For each line below that holds the word "much", make a copy.
+ + + +
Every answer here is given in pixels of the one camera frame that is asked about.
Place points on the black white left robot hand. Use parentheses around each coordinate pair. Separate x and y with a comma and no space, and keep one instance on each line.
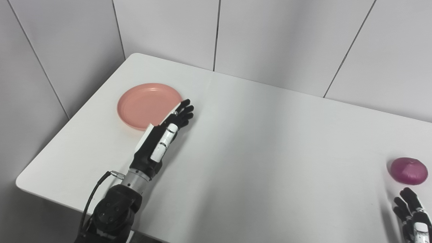
(155,145)

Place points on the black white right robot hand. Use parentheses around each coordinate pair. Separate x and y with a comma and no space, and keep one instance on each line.
(413,219)

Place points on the pink round plate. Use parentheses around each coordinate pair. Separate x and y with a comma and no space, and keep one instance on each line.
(146,105)

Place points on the purple red onion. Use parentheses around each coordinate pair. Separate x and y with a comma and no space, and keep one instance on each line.
(409,170)

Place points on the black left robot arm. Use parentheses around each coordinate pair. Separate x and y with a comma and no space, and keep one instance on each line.
(114,209)

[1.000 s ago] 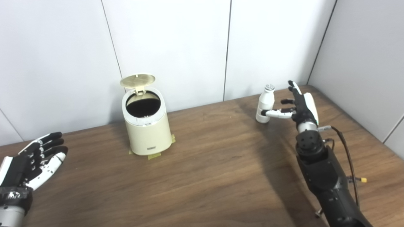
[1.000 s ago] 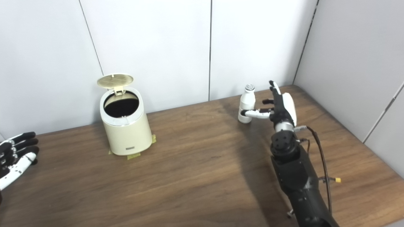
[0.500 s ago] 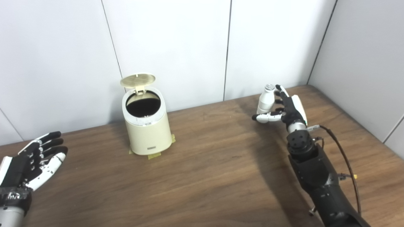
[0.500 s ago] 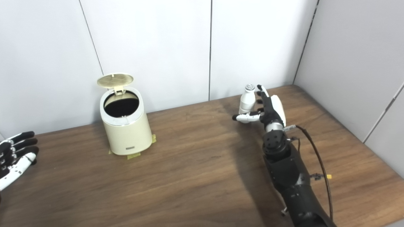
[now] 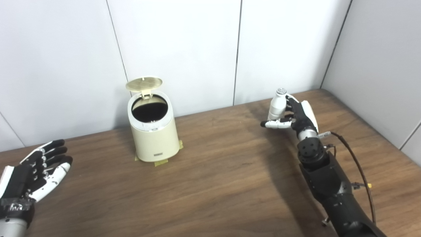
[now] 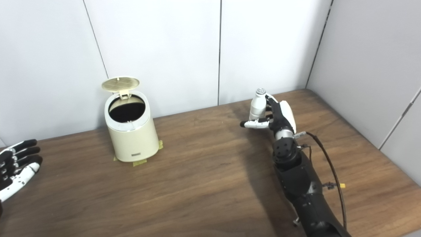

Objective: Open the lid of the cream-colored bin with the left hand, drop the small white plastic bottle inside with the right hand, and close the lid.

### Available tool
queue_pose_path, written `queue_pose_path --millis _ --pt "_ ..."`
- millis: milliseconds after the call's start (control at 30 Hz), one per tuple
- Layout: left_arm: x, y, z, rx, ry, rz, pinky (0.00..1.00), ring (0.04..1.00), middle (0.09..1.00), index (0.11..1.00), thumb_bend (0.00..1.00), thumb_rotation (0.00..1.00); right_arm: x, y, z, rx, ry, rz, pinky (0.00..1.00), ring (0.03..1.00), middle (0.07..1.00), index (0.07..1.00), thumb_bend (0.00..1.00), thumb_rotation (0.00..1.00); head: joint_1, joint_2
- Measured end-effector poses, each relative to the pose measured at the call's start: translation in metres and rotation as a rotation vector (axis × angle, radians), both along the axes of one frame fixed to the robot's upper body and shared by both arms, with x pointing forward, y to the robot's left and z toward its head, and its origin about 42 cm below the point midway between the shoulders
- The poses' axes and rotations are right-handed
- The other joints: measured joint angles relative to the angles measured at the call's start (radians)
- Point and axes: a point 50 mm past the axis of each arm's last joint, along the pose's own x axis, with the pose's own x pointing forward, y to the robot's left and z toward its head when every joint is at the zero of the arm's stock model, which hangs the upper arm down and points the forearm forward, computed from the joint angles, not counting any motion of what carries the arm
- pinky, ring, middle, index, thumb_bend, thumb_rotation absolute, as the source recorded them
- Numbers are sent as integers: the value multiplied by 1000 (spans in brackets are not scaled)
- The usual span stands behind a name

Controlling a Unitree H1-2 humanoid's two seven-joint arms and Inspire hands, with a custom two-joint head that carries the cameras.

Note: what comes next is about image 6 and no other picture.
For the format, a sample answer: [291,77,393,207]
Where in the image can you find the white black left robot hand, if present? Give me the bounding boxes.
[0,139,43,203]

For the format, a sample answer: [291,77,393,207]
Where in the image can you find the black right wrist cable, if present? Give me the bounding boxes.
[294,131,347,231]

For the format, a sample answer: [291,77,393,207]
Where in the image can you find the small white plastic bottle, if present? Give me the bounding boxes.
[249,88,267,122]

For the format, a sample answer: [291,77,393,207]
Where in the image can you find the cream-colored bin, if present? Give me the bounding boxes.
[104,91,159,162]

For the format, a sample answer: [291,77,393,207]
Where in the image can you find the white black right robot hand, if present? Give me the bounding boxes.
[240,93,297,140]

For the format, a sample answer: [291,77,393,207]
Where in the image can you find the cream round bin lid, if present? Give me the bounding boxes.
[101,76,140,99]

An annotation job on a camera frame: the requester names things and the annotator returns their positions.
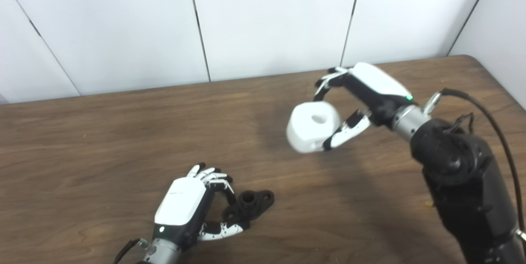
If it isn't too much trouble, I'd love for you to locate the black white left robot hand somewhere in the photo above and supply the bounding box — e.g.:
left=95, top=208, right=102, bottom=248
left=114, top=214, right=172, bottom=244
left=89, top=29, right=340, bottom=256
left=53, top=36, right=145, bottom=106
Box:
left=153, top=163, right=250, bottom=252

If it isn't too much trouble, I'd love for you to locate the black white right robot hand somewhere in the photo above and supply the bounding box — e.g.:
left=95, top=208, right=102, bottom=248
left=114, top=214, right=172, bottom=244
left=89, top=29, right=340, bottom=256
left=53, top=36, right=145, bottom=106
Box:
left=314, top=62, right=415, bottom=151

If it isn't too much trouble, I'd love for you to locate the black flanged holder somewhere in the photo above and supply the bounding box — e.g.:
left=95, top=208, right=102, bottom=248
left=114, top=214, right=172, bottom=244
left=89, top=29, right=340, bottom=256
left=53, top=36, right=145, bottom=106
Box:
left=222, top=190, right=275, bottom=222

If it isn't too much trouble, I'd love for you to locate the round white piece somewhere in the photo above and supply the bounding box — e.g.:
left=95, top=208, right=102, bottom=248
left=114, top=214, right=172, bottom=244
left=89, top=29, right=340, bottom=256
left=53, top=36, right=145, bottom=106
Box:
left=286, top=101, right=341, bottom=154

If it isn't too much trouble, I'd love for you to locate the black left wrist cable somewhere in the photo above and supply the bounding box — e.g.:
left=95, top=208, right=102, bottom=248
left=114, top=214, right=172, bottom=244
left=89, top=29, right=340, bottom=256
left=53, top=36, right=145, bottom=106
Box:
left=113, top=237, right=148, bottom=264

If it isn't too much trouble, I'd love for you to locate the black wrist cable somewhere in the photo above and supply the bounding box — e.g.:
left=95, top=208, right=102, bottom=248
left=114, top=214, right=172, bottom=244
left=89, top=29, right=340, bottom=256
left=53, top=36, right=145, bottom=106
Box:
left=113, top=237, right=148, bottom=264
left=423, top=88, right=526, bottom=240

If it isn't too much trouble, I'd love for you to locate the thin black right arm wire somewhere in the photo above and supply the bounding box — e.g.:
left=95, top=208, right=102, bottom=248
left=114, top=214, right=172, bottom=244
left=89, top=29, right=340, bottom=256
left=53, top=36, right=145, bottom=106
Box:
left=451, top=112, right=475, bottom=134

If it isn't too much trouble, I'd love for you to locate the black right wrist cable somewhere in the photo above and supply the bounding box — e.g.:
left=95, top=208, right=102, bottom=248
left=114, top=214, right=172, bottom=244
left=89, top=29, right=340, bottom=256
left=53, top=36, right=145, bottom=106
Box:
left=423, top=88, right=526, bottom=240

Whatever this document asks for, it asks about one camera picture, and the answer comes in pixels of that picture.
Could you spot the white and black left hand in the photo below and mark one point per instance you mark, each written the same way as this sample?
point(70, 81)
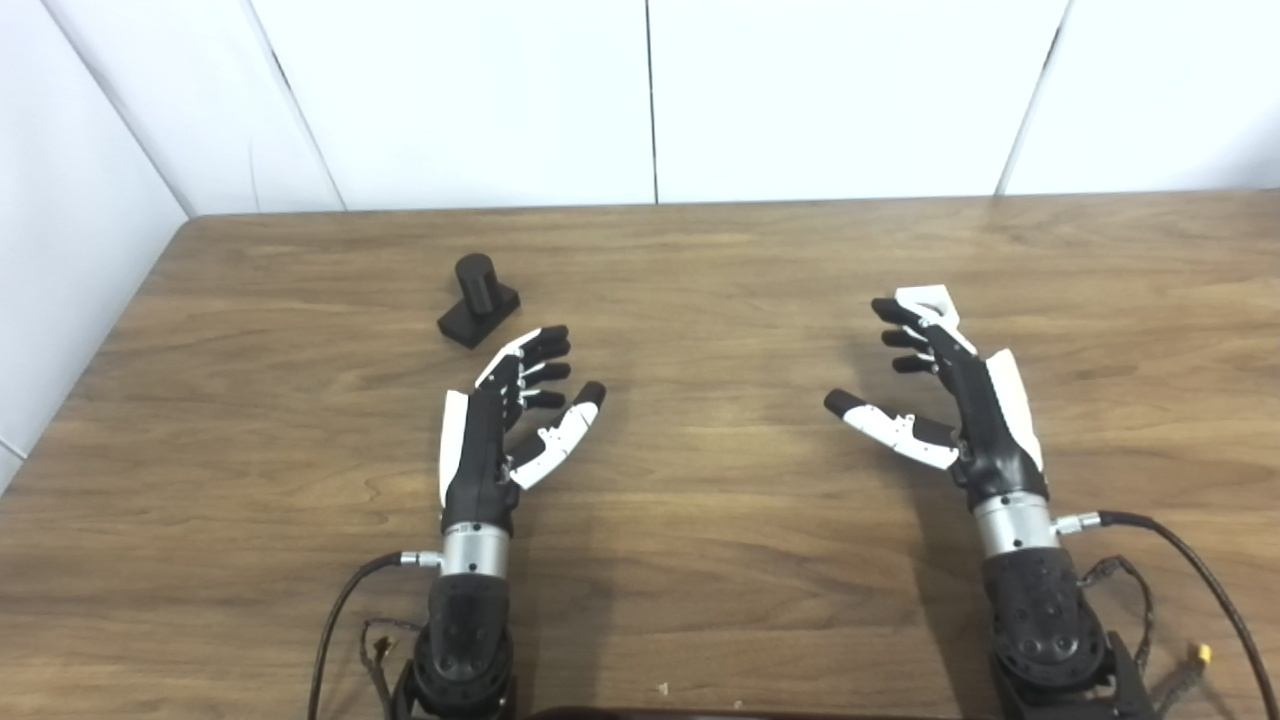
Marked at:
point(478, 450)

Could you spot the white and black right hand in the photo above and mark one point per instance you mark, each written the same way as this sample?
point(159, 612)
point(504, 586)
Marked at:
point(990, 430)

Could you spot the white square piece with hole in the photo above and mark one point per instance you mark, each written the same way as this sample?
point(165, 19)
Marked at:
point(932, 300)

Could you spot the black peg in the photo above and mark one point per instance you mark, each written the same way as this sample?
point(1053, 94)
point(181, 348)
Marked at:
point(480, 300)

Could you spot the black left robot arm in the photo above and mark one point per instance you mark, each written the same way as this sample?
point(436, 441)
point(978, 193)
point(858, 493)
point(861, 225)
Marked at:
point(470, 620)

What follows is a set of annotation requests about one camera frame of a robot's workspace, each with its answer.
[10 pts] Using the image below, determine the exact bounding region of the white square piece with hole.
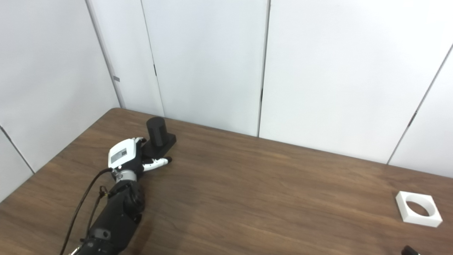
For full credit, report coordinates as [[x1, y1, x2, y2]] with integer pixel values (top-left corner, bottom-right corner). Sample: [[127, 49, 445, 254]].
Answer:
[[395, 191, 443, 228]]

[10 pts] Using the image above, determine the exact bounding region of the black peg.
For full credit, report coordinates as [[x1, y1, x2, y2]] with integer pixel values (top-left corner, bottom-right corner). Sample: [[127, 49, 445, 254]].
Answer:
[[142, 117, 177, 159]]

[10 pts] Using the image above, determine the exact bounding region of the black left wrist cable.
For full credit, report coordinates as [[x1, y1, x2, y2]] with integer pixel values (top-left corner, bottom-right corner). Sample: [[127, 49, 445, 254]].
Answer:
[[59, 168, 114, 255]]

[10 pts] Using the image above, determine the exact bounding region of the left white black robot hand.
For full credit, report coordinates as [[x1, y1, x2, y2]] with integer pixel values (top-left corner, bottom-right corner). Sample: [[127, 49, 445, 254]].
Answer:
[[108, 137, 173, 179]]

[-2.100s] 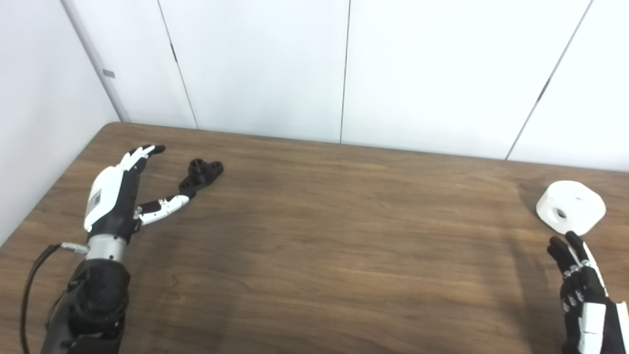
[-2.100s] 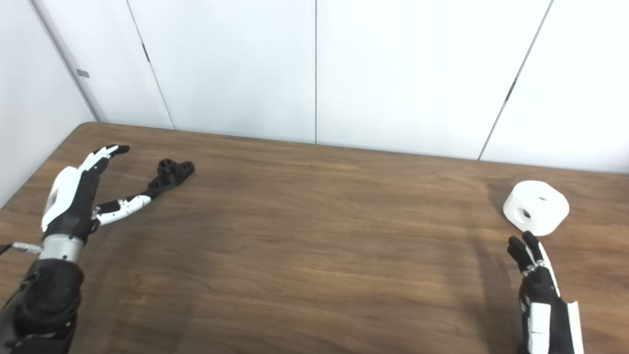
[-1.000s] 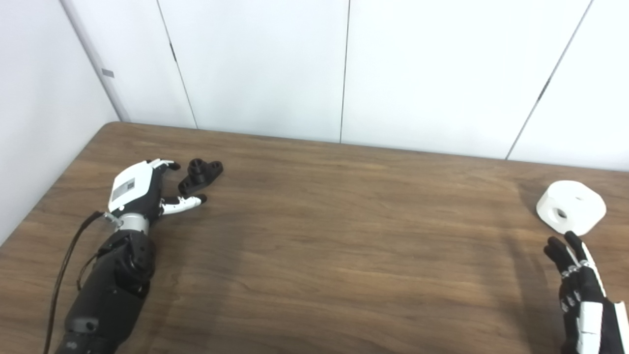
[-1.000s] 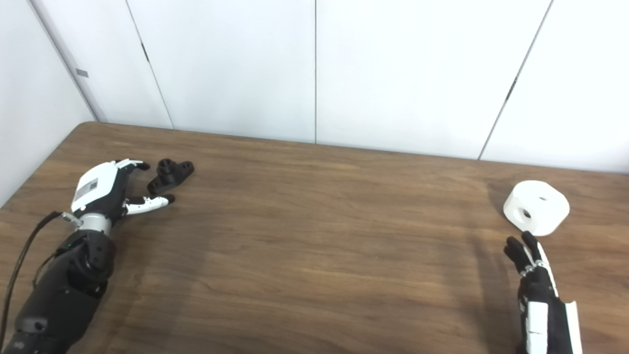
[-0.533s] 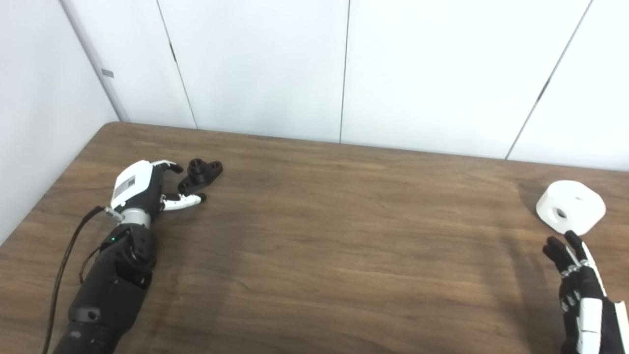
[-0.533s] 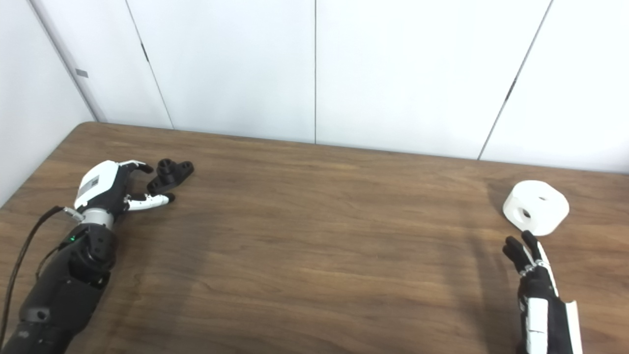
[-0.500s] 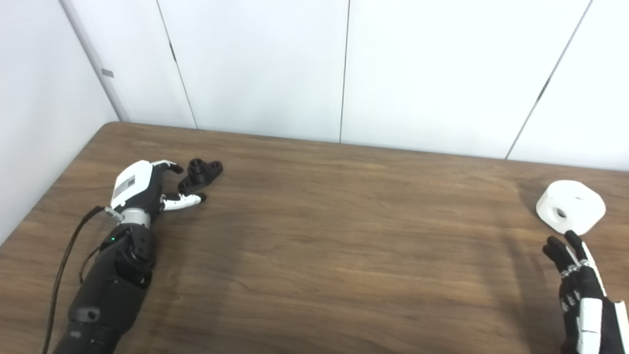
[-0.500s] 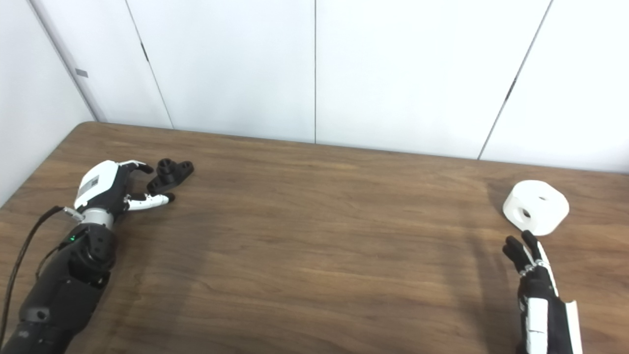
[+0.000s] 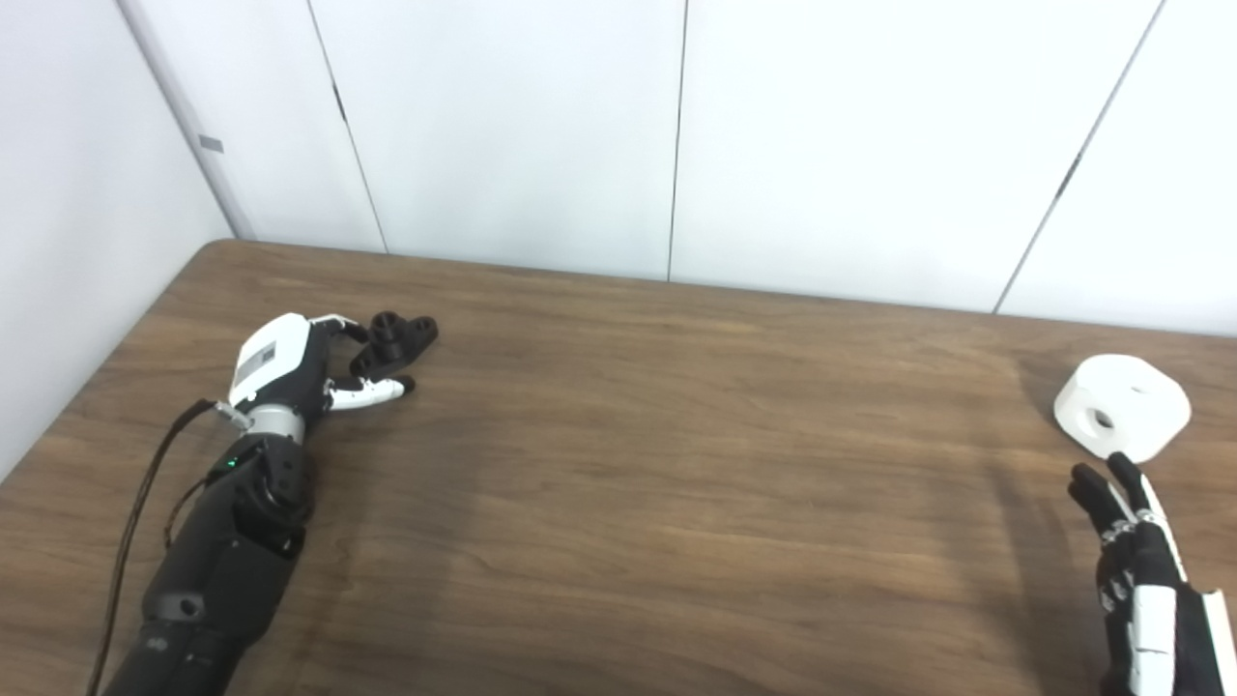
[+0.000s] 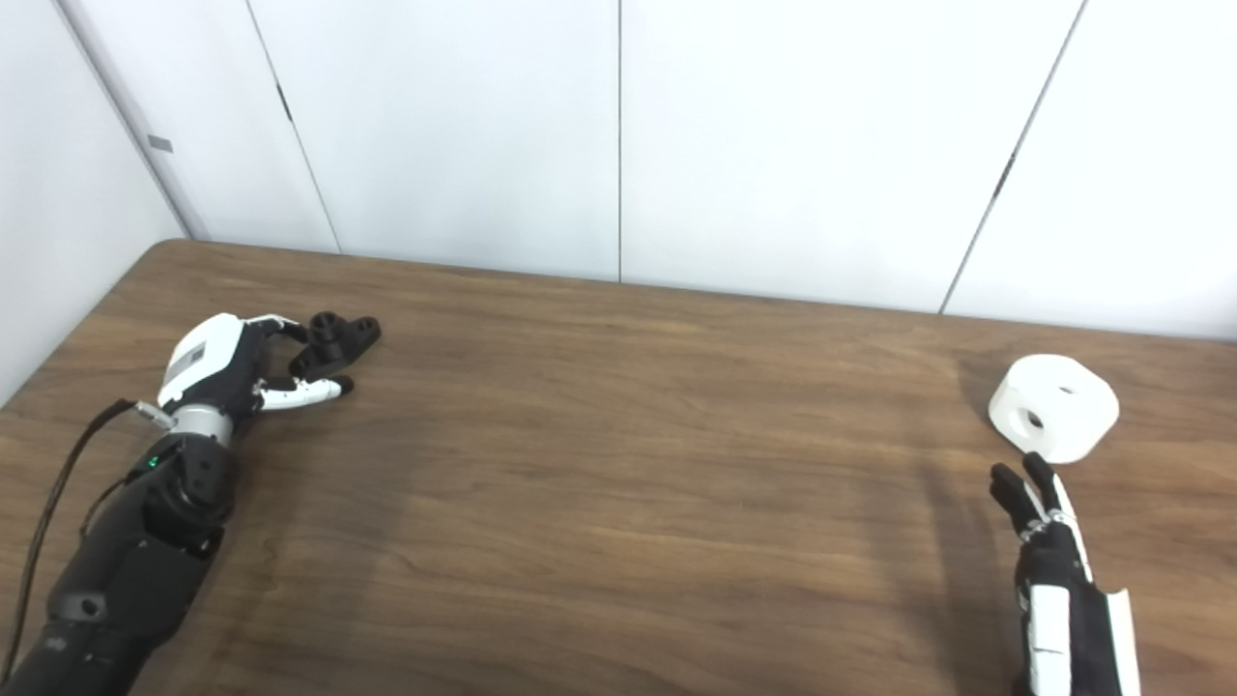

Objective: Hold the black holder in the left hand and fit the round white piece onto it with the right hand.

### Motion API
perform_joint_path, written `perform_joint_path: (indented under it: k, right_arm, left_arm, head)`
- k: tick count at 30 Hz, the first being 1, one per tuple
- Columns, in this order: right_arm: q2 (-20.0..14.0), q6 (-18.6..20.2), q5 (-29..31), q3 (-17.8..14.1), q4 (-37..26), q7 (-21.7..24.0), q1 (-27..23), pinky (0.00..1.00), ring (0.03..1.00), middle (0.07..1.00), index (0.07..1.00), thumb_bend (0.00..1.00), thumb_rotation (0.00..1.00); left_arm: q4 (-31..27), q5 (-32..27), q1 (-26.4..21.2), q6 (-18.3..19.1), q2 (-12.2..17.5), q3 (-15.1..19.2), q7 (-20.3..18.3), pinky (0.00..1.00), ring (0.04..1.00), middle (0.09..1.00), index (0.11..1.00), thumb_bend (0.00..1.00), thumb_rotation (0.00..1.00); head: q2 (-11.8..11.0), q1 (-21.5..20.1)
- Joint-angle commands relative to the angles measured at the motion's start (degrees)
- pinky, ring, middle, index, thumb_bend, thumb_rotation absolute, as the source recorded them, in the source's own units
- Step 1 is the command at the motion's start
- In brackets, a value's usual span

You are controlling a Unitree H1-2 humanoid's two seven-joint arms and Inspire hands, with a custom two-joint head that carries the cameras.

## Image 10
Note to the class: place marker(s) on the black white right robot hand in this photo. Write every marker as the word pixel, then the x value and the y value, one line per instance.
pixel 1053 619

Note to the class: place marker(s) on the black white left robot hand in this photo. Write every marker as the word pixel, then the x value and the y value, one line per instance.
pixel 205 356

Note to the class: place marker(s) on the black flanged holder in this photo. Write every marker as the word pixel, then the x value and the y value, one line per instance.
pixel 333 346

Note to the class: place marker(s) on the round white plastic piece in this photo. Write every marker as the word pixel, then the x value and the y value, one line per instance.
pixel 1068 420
+ + + +
• _ANSWER SECTION_:
If it isn't too much trouble, I'd love for you to locate the black white left robot hand somewhere in the photo above and supply the bounding box — e.g.:
If it isn't too much trouble, I'd love for you to locate the black white right robot hand somewhere in the photo above and supply the bounding box — e.g.:
If it isn't too much trouble, I'd love for you to locate the black flanged holder somewhere in the photo above and supply the bounding box — e.g.:
If it isn't too much trouble, I'd love for you to locate the round white piece somewhere in the photo above and supply the bounding box — e.g.:
If it isn't too much trouble, I'd love for you to locate the black left wrist cable somewhere in the photo above and supply the bounding box — e.g.:
If it isn't too much trouble, I'd love for you to locate the black wrist cable somewhere in the photo above and supply the bounding box — e.g.:
If it isn't too much trouble, I'd love for you to locate the thin black right arm wire somewhere in the photo above and supply the bounding box — e.g.:
If it isn't too much trouble, I'd love for you to locate the black right wrist cable somewhere in the photo above and supply the bounding box — e.g.:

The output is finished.